Multiparameter Sensing of the Vernier Effect Based on Cascaded Sagnac and Fabry–Perot Interferometers

In this paper, a multiparameter optical fiber sensor based on the vernier effect of the parallel cascaded Sagnac interferometer (SI) and Fabry-Perot interferometer (FPI) is designed and experimentally demonstrated for the temperature, strain, and humidity measurements. The proposed sensor comprised of a single-mode fiber (SMF) fusion spliced to a polarization-maintaining fiber (PMF) for SI and an SMF fusion spliced to a hollow capillary fiber (HCF) for FPI. Combining the sensing characteristics of the two hybrid interferometers can realize complementary sensing advantages in three-parameter measurements based on the vernier effect.

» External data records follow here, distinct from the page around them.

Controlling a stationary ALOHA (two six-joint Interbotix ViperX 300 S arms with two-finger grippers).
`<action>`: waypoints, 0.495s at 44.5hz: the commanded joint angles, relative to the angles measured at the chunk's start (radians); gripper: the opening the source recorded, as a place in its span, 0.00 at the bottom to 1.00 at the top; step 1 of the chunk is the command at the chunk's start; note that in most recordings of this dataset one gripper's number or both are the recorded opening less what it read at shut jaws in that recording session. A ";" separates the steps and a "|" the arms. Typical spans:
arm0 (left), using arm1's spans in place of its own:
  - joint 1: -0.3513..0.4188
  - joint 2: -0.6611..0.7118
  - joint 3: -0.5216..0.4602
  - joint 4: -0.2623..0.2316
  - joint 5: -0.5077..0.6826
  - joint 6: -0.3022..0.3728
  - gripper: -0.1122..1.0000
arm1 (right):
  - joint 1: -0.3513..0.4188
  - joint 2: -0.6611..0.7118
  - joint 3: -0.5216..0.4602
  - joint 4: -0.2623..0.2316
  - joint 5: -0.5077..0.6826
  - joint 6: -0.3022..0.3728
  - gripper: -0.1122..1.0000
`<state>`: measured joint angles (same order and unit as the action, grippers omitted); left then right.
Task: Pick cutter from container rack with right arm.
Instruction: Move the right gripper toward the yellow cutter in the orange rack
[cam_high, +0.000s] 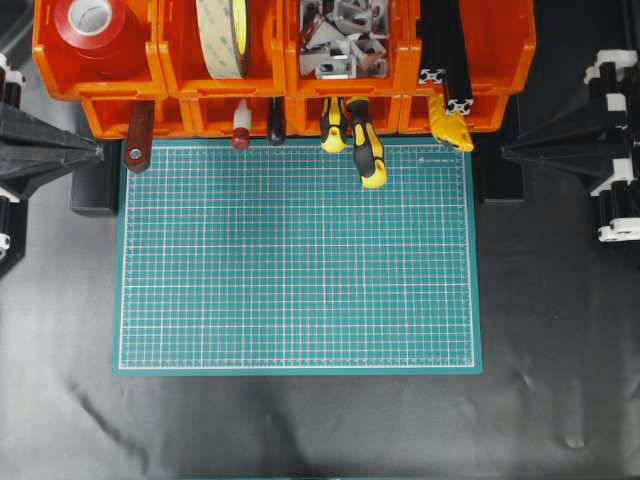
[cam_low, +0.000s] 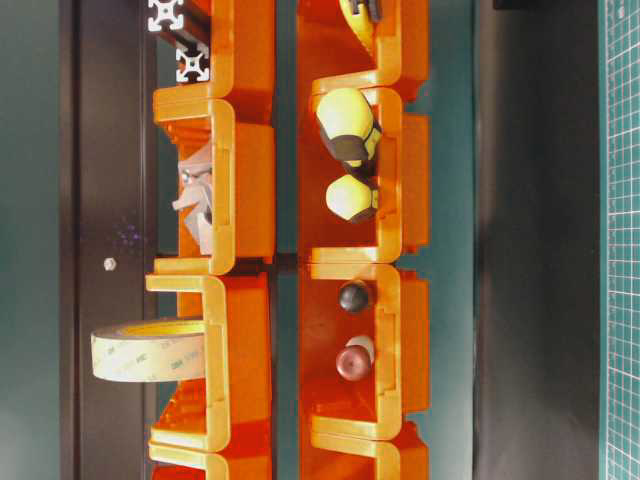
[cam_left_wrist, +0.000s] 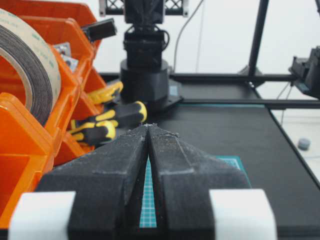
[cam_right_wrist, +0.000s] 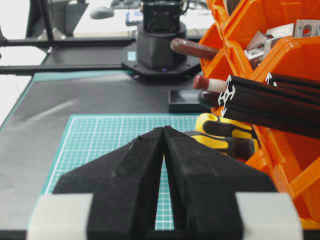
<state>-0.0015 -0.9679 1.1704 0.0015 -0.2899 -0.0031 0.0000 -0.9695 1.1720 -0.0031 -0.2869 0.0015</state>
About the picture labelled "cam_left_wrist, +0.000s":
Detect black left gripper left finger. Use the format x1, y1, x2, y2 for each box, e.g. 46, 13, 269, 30
36, 125, 148, 240

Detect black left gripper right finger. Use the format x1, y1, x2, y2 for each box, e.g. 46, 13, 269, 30
149, 124, 251, 240

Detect yellow utility cutter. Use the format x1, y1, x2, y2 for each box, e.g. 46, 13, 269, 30
87, 80, 124, 105

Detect orange container rack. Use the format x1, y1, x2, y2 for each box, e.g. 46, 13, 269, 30
0, 0, 105, 230

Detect green cutting mat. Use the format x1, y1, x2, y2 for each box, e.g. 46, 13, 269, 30
139, 155, 246, 229

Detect grey round cap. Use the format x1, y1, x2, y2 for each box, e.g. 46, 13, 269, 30
297, 137, 311, 151

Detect metal corner brackets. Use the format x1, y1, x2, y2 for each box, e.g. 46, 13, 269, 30
53, 42, 79, 73

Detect beige double-sided tape roll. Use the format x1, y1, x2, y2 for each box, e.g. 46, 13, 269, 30
0, 9, 62, 126

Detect black aluminium extrusion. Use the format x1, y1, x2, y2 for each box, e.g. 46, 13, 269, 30
81, 18, 117, 42

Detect yellow black screwdriver handle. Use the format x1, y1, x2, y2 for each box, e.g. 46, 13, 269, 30
70, 100, 148, 129

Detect black aluminium frame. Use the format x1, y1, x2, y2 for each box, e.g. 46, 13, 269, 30
99, 0, 320, 112

Experimental results show that the maximum temperature sensitivity of -9.689 nm/°C and the maximum strain sensitivity of 0.0505 nm/με, respectively, with the SI used as the sensing arm. There values are approximately 200 times higher than those obtained with the FPI used as the sensing arm. In humidity measurement, the highest humidity sensitivity of the sensor can reach the 0.16 nm/%RH, with the FPI used as the sensing arm. Experimental results reveal that the sensor is based on the vernier effect. Its humidity sensitivity is 17.13 times higher than that obtained using the single FPI under the same humidity conditions. Our proposed sensor has the advantages of easy preparation, low loss, and high sensitivity. Which make it a suitable candidate for multi- parametric monitoring sensors.